Хоть эта мысль уже приходила ему в голову и раньше, сейчас он был поистине поражен. Одно дело – догадываться, но совсем другое – слышать собственными ушами мягкие переливы проникновенного голоса, поющего гимн геометрии как божественному откровению, видеть глаза, полные тихой, но так ярко сияющей радости.
– Признайся, Изамбар, ты сам пифагореец! И к тому же грек. Я знаю, что ты не ешь мяса и пишешь по-гречески. Откуда ты? Кто научил тебя всему этому?

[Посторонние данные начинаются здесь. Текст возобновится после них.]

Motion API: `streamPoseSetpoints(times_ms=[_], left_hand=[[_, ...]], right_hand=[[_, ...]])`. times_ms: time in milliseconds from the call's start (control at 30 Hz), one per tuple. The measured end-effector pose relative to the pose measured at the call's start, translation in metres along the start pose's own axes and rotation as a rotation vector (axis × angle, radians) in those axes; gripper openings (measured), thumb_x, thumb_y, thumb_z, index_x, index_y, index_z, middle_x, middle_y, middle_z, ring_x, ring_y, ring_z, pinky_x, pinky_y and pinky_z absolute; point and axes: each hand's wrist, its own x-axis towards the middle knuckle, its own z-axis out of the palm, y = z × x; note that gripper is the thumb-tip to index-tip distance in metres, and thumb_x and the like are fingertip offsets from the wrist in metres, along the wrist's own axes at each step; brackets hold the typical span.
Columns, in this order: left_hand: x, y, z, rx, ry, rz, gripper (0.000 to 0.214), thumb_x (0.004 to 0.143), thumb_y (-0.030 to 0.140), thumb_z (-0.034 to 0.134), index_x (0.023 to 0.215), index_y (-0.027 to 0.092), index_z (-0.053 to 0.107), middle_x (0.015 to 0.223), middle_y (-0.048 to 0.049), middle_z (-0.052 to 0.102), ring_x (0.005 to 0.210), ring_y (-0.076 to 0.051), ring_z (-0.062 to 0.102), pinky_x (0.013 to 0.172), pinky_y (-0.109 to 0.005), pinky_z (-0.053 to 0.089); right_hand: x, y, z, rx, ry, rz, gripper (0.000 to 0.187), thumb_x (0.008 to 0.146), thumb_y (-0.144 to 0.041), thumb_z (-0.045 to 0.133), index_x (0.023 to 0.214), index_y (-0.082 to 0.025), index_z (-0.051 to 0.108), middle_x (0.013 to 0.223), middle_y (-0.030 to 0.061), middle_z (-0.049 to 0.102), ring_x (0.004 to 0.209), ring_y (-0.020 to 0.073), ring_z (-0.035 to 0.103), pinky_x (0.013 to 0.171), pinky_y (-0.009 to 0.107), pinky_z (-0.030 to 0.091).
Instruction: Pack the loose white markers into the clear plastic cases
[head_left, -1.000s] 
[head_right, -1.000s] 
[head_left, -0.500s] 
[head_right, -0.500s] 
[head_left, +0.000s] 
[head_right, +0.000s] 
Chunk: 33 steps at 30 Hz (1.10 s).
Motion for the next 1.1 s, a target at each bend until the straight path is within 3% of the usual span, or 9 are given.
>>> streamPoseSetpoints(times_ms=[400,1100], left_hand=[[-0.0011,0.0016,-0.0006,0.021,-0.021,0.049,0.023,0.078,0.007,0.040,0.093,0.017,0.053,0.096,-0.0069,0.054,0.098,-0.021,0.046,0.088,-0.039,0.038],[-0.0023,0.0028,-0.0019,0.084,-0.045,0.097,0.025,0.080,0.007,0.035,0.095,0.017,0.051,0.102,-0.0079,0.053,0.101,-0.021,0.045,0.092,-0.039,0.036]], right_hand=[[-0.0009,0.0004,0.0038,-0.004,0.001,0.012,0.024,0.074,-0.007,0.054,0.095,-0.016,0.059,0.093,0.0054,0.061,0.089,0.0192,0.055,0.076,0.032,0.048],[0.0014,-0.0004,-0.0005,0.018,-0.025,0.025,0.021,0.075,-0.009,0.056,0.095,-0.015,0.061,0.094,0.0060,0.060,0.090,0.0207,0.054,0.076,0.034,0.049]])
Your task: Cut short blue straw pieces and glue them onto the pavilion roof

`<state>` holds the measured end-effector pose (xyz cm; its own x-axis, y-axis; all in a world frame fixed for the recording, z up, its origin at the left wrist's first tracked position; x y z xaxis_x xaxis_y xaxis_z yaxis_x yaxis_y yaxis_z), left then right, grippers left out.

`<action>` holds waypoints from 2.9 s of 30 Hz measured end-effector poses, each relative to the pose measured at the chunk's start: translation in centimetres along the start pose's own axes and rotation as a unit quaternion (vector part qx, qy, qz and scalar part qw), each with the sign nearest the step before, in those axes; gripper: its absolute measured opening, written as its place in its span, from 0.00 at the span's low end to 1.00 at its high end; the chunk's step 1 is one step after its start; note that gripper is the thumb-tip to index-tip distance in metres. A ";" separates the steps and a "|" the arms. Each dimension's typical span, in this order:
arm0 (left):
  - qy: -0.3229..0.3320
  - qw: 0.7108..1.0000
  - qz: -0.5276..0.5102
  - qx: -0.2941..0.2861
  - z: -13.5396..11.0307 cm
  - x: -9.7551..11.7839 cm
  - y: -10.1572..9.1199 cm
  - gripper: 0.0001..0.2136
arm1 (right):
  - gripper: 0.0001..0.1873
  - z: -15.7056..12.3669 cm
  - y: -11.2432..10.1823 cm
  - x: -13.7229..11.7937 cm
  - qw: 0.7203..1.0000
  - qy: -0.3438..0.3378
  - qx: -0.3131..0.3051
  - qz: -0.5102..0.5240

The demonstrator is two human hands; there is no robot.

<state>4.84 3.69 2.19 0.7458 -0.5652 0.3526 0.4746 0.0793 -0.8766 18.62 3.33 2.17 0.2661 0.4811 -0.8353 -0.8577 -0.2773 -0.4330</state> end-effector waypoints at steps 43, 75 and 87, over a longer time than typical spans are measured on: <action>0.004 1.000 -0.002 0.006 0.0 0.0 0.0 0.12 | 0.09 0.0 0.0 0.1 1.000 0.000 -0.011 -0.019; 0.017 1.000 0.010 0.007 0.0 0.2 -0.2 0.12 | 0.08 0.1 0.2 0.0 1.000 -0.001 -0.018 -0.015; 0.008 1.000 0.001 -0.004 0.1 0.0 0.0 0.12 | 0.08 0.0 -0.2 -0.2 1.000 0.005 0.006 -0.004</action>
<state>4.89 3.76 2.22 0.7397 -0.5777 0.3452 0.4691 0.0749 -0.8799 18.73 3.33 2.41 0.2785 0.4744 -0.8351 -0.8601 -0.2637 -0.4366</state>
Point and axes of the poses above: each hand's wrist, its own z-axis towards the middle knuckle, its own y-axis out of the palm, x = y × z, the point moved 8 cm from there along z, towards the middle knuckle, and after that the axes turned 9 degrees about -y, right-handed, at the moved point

Изамбар укоризненно покачал головой:
– Мы же договорились, Доминик, – обо мне речи не будет. Назови меня пифагорейцем, если так тебе удобнее, а лучше просто – буквой пи и попробуй извлечь из меня корень. – Изамбар опять смеялся своим легким детским смехом. – Ты ведь этого хочешь? А я пока еще живой человек, маленькая тайна бесконечного Бога, и очень тебе мешаю. Но скоро, когда я уже не буду тем, что я есть сейчас, ты сможешь исполнить свое желание. Ты найдешь слово или букву, чтобы обозначить меня со всеми моими мыслями, положишь на самую дальнюю полку своей памяти и успокоишься. Не волнуйся, у тебя получится. А пока я все еще живой человек, позволь мне продолжать. – Он подмигнул епископу с абсолютно не приличествующим случаю озорным легкомыслием. – К извлечению корней мы еще вернемся.

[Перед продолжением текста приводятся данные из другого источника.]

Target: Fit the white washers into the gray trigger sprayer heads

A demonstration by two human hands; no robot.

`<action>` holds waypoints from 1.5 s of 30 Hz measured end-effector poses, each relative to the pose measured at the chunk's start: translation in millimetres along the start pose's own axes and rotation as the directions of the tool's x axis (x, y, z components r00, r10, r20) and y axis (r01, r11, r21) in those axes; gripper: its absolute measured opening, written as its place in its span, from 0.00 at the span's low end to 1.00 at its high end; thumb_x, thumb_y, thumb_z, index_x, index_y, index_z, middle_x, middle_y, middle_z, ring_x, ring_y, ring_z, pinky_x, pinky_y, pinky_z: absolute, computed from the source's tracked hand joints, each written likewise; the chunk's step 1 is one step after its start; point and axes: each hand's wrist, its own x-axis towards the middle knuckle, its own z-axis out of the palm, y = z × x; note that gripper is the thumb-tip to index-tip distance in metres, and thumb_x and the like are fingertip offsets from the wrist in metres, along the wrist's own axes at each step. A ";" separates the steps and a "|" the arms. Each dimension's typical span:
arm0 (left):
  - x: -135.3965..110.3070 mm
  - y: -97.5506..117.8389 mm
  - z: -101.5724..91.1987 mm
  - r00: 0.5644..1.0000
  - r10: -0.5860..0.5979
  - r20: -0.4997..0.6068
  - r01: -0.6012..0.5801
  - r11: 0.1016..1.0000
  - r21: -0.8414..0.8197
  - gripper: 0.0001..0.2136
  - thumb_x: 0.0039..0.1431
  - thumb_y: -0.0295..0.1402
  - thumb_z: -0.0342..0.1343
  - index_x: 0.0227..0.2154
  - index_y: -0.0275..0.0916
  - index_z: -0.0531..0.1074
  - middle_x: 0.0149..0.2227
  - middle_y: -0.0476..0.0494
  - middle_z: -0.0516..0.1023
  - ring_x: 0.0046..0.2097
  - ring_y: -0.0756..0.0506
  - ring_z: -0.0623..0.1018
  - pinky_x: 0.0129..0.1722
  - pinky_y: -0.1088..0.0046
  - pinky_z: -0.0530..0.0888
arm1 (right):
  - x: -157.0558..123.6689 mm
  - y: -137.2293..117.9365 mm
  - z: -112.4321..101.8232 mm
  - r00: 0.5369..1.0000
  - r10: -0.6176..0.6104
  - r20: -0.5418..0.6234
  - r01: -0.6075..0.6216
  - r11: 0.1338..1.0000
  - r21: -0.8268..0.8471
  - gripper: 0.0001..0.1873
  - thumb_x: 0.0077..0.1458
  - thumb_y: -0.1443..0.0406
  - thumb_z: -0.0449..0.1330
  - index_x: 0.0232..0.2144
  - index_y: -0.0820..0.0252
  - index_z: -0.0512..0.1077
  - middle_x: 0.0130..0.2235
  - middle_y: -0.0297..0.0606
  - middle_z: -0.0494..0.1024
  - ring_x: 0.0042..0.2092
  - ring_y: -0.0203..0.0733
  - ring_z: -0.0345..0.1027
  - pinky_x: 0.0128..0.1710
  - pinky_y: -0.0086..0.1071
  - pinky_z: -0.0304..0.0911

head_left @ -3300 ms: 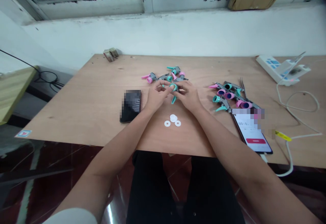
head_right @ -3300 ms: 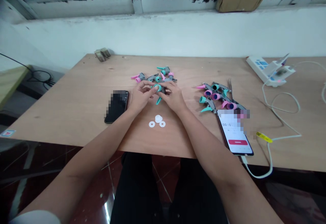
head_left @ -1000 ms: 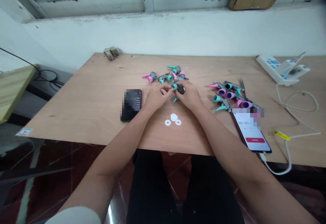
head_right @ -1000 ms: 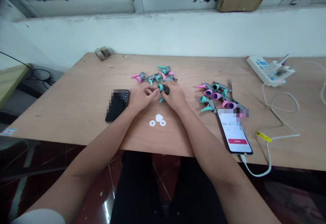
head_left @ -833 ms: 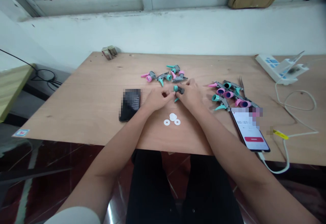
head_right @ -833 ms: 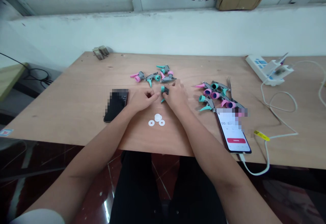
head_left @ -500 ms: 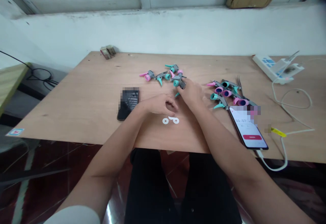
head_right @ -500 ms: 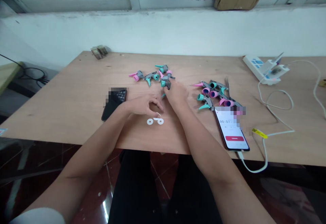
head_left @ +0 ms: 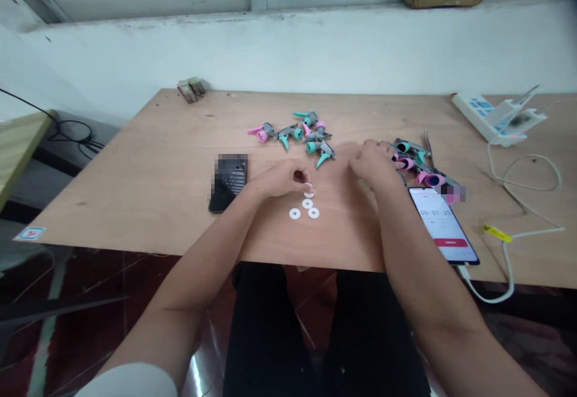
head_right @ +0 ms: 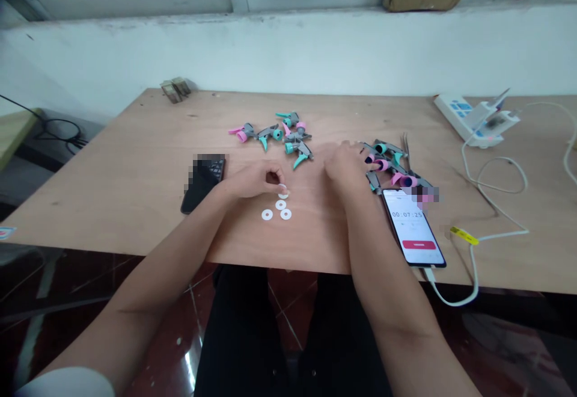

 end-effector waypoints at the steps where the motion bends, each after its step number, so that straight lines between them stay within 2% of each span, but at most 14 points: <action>1: 0.7 -1.5 2.3 1.000 -0.009 -0.029 0.008 1.000 -0.028 0.11 0.55 0.40 0.73 0.31 0.39 0.80 0.35 0.46 0.82 0.37 0.46 0.78 0.39 0.69 0.71 | 0.5 0.6 2.1 1.000 -0.007 0.015 0.007 1.000 -0.005 0.33 0.65 0.63 0.60 0.69 0.68 0.67 0.73 0.70 0.61 0.75 0.77 0.53 0.64 0.68 0.61; 4: 3.9 -7.2 10.8 0.991 0.005 -0.134 -0.017 0.996 -0.088 0.11 0.57 0.41 0.71 0.33 0.39 0.80 0.34 0.46 0.81 0.35 0.48 0.76 0.36 0.70 0.69 | 0.2 -2.6 13.0 0.991 -0.128 -0.046 0.129 0.991 0.027 0.30 0.65 0.62 0.60 0.66 0.65 0.70 0.69 0.68 0.68 0.70 0.74 0.61 0.66 0.70 0.59; 8: 12.0 -15.2 22.5 0.958 0.022 -0.285 -0.095 0.965 -0.246 0.14 0.59 0.44 0.70 0.34 0.38 0.79 0.33 0.45 0.81 0.35 0.48 0.76 0.37 0.71 0.71 | -2.3 -11.5 25.5 0.951 -0.272 -0.144 0.291 0.946 0.139 0.26 0.64 0.64 0.57 0.63 0.60 0.76 0.67 0.58 0.74 0.65 0.66 0.70 0.66 0.63 0.65; 14: 21.7 -20.9 24.4 0.866 -0.126 -0.484 -0.114 0.892 -0.437 0.17 0.57 0.46 0.73 0.38 0.37 0.83 0.33 0.46 0.82 0.31 0.51 0.75 0.34 0.73 0.71 | 4.3 -14.5 26.9 0.920 -0.349 -0.180 0.381 0.903 0.198 0.27 0.63 0.70 0.54 0.59 0.57 0.81 0.72 0.48 0.72 0.69 0.60 0.70 0.70 0.54 0.64; 20: 22.4 -18.0 18.9 0.840 -0.225 -0.494 -0.126 0.804 -0.581 0.13 0.61 0.38 0.71 0.44 0.35 0.85 0.35 0.46 0.84 0.32 0.52 0.78 0.37 0.74 0.77 | 11.1 -5.0 21.3 0.913 -0.320 -0.252 0.364 0.918 0.156 0.28 0.65 0.67 0.53 0.64 0.58 0.77 0.72 0.51 0.70 0.70 0.60 0.67 0.69 0.55 0.64; 23: 22.8 -18.0 19.9 0.849 -0.232 -0.475 -0.150 0.756 -0.637 0.17 0.59 0.38 0.73 0.49 0.37 0.84 0.40 0.45 0.86 0.36 0.52 0.81 0.45 0.71 0.80 | 11.4 1.4 27.2 0.940 -0.287 -0.183 0.307 0.947 0.090 0.31 0.65 0.60 0.58 0.68 0.63 0.72 0.69 0.60 0.71 0.68 0.70 0.66 0.67 0.63 0.63; 25: 23.1 -18.1 20.7 0.849 -0.246 -0.469 -0.145 0.744 -0.653 0.18 0.57 0.39 0.75 0.49 0.38 0.84 0.41 0.44 0.86 0.38 0.51 0.82 0.47 0.69 0.80 | 12.1 4.2 32.0 0.941 -0.317 -0.121 0.327 0.942 0.073 0.33 0.65 0.59 0.59 0.69 0.64 0.70 0.66 0.62 0.73 0.66 0.71 0.67 0.64 0.62 0.65; 29: 22.9 -17.7 21.2 0.847 -0.248 -0.471 -0.147 0.741 -0.655 0.14 0.57 0.39 0.75 0.42 0.37 0.85 0.40 0.44 0.86 0.37 0.51 0.81 0.45 0.70 0.80 | 16.0 4.6 33.4 0.916 -0.385 -0.114 0.393 0.917 0.062 0.28 0.62 0.64 0.60 0.64 0.60 0.76 0.62 0.57 0.78 0.63 0.66 0.69 0.63 0.57 0.66; 32: 23.2 -17.6 21.1 0.851 -0.246 -0.465 -0.143 0.742 -0.654 0.14 0.57 0.40 0.75 0.41 0.37 0.85 0.39 0.44 0.86 0.36 0.51 0.80 0.43 0.71 0.79 | 17.6 3.1 30.0 0.929 -0.356 -0.102 0.361 0.932 0.028 0.25 0.63 0.61 0.62 0.60 0.57 0.80 0.57 0.55 0.82 0.61 0.66 0.70 0.63 0.60 0.65; 36: 23.9 -18.0 20.5 0.854 -0.240 -0.461 -0.147 0.739 -0.657 0.16 0.55 0.41 0.76 0.42 0.37 0.86 0.37 0.45 0.85 0.35 0.52 0.79 0.41 0.72 0.78 | 17.1 2.2 28.0 0.945 -0.319 -0.076 0.324 0.944 0.068 0.23 0.62 0.61 0.62 0.58 0.57 0.81 0.60 0.57 0.79 0.60 0.66 0.74 0.62 0.59 0.67; 38: 23.8 -18.4 19.3 0.851 -0.242 -0.467 -0.163 0.724 -0.671 0.16 0.54 0.41 0.76 0.42 0.38 0.86 0.37 0.45 0.85 0.35 0.52 0.78 0.40 0.72 0.78 | 16.1 1.3 27.0 0.941 -0.315 -0.122 0.330 0.935 0.131 0.22 0.63 0.63 0.61 0.57 0.60 0.80 0.61 0.57 0.77 0.60 0.64 0.74 0.63 0.57 0.68; 40: 23.6 -19.4 17.5 0.840 -0.251 -0.482 -0.182 0.705 -0.685 0.16 0.55 0.42 0.76 0.42 0.39 0.85 0.37 0.46 0.83 0.35 0.52 0.78 0.38 0.73 0.77 | 13.9 -1.4 25.0 0.911 -0.347 -0.221 0.393 0.894 0.214 0.22 0.65 0.64 0.58 0.58 0.61 0.77 0.63 0.57 0.76 0.63 0.62 0.72 0.65 0.54 0.68; 43: 23.5 -21.5 14.8 0.826 -0.265 -0.497 -0.218 0.664 -0.715 0.16 0.53 0.44 0.76 0.41 0.41 0.85 0.36 0.48 0.81 0.33 0.53 0.74 0.32 0.76 0.73 | 6.0 -10.8 23.4 0.812 -0.468 -0.348 0.569 0.766 0.299 0.20 0.68 0.64 0.55 0.59 0.57 0.75 0.71 0.54 0.70 0.72 0.58 0.64 0.71 0.55 0.63; 45: 23.4 -22.6 13.9 0.836 -0.261 -0.483 -0.222 0.643 -0.733 0.18 0.52 0.46 0.77 0.42 0.42 0.85 0.32 0.50 0.77 0.30 0.54 0.71 0.29 0.77 0.70 | -1.8 -19.7 26.3 0.750 -0.556 -0.359 0.659 0.678 0.326 0.19 0.69 0.64 0.56 0.59 0.54 0.74 0.74 0.51 0.67 0.76 0.57 0.58 0.74 0.57 0.59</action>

Я надеюсь, что убедил тебя, несмотря на все твои протесты, в очевидном факте: треугольник богословов и нечувствительность к библейскому юмору лишили человека полноты, гармонии и пятимерности активным подавлением женского начала. И в этом нет ничего удивительного, потому что именно женское начало непосредственно связано с бесконечностью в противовес мужскому, обеспечивающему фиксацию. В мире конечных объектов, приписанном Богу, отождествленному с человеческими образами, бесконечность вызывает ужас и видится как тьма. С другой стороны, как и центрально-осевой принцип в геометрии, мужское начало обладает свойством захватывать и притягивать к себе внимание. Мне приходит на ум, что по этой самой причине Второе Лицо Троицы, принявшее телесно мужскую форму, несет в Себе до сих пор не осознанный человечеством женский принцип. Иисус Христос гармонически неделимо соединен с Творцом и всей бесконечной Вселенной творения; Он отдает Себя людям и через Свою смерть, которую от них принимает, возвращает человечеству утраченную полноту. Пять ран Иисуса открывают нам нашу пятимерность.